I Wouldn’t Hire Ron Paul

Recently by Charles Goyette: Slip-Sliding Into Tyranny: The New American Way

I will grant that Ron Paul is both intelligent and wise. And yes, it is true, that he is the most effective champion of human liberty in public life and seems to know more about the U.S. Constitution than any other elected official. He does seem to be personally kind and is even patient with the most obnoxious media figures. And it's clear from his voting record that he is a man of principle and integrity.

Still, I wouldn't hire Ron Paul…

… to fix my car. He could be a backyard automotive tinkerer for all I know. But there is no public evidence to that effect. And I sure wouldn't hire him to do eye surgery.

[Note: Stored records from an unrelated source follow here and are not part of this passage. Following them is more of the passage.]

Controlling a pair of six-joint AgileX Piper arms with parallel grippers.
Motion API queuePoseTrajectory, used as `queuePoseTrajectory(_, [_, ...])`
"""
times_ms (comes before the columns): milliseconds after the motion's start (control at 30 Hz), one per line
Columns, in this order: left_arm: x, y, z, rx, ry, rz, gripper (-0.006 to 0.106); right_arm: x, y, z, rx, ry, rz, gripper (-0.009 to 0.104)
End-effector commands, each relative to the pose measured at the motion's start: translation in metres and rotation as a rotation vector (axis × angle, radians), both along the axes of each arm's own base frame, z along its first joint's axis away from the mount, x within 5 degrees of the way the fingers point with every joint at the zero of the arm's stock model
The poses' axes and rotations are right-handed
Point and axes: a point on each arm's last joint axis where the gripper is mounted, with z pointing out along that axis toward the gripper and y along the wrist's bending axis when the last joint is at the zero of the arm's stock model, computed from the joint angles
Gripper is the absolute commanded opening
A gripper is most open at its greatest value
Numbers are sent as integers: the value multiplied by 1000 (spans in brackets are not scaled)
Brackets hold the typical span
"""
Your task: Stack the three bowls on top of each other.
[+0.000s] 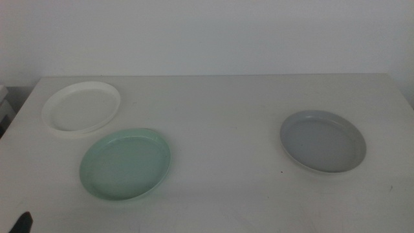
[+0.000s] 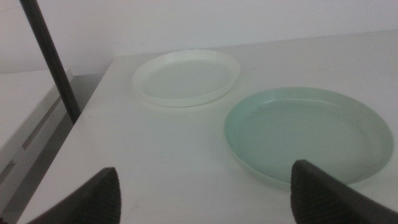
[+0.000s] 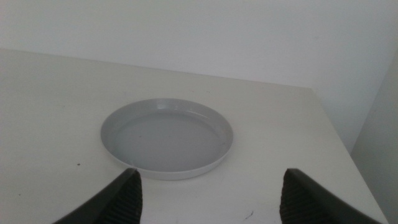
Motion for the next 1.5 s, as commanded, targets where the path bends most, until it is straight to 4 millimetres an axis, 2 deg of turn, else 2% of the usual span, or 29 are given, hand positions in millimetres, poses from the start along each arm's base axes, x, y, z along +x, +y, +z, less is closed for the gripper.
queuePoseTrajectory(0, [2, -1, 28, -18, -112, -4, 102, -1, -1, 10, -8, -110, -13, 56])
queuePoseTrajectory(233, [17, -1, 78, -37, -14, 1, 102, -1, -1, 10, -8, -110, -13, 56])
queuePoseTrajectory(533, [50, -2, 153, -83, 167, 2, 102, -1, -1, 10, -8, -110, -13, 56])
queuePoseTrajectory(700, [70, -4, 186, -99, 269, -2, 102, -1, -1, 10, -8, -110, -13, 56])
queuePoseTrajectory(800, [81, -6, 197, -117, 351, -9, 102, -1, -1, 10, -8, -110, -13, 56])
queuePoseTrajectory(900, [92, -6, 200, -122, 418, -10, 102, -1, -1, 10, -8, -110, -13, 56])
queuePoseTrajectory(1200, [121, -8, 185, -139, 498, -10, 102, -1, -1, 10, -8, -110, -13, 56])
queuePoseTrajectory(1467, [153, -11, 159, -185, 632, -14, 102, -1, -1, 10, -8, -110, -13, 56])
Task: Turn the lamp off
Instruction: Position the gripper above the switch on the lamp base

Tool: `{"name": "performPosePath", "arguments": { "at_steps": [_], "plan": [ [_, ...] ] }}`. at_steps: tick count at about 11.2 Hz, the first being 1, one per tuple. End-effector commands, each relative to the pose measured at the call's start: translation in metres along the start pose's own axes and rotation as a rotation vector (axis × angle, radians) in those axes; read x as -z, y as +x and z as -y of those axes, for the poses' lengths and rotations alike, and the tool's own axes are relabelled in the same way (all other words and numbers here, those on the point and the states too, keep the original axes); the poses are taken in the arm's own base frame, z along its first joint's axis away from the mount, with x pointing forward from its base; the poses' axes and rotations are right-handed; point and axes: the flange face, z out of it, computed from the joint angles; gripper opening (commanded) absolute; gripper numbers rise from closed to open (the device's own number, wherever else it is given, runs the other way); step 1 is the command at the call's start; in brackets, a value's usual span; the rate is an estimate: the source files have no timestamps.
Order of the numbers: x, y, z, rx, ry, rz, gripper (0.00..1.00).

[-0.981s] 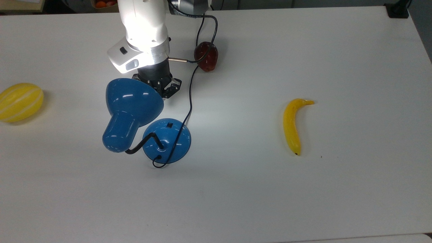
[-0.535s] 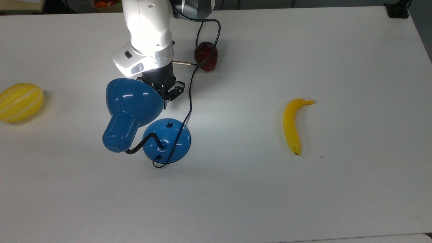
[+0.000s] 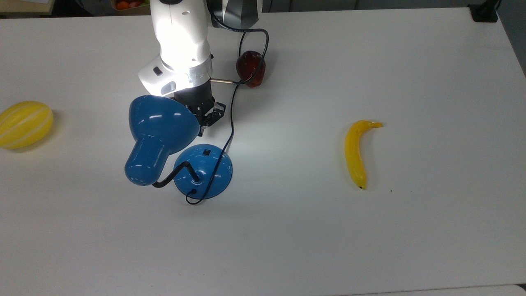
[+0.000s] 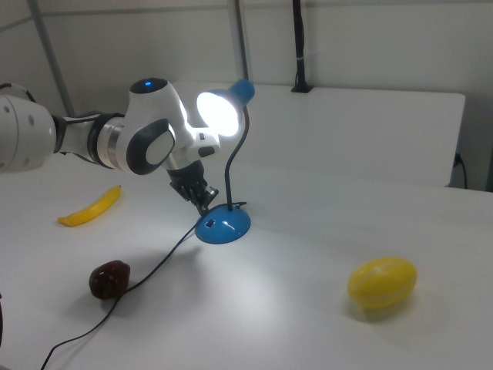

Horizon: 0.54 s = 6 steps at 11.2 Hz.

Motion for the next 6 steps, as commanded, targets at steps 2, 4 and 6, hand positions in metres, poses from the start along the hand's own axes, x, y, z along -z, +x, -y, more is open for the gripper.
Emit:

He's not that kind of doctor.

Nor would I hire him to structure a leveraged buyout or manage a hostile corporate takeover. He's not experienced in those things. In fact, for something like that, or to run a private equity firm that does corporate turnarounds, I actually might hire Mitt Romney. It seems he has both experience and demonstrable success in that area.

But I certainly wouldn't hire Romney to be president.

Especially now.

With the global doomsday debt clock ticking down, the dollar's world reserve currency status unwinding, and the American dream clearly beginning to fade, we desperately need someone knowledgeable about the economic principles and monetary policies that have gotten us into this mess.

Someone who knows how to get us out.

And that wouldn't include Mitt Romney.

With all the demands of amassing his substantial personal fortune, Mitt has clearly been too busy to spend any time learning about the Federal Reserve and its role in our perpetual sequence of bubbles and busts, or studying Hayek to find out why state central economic planning must fail, or learning about money and credit from Mises.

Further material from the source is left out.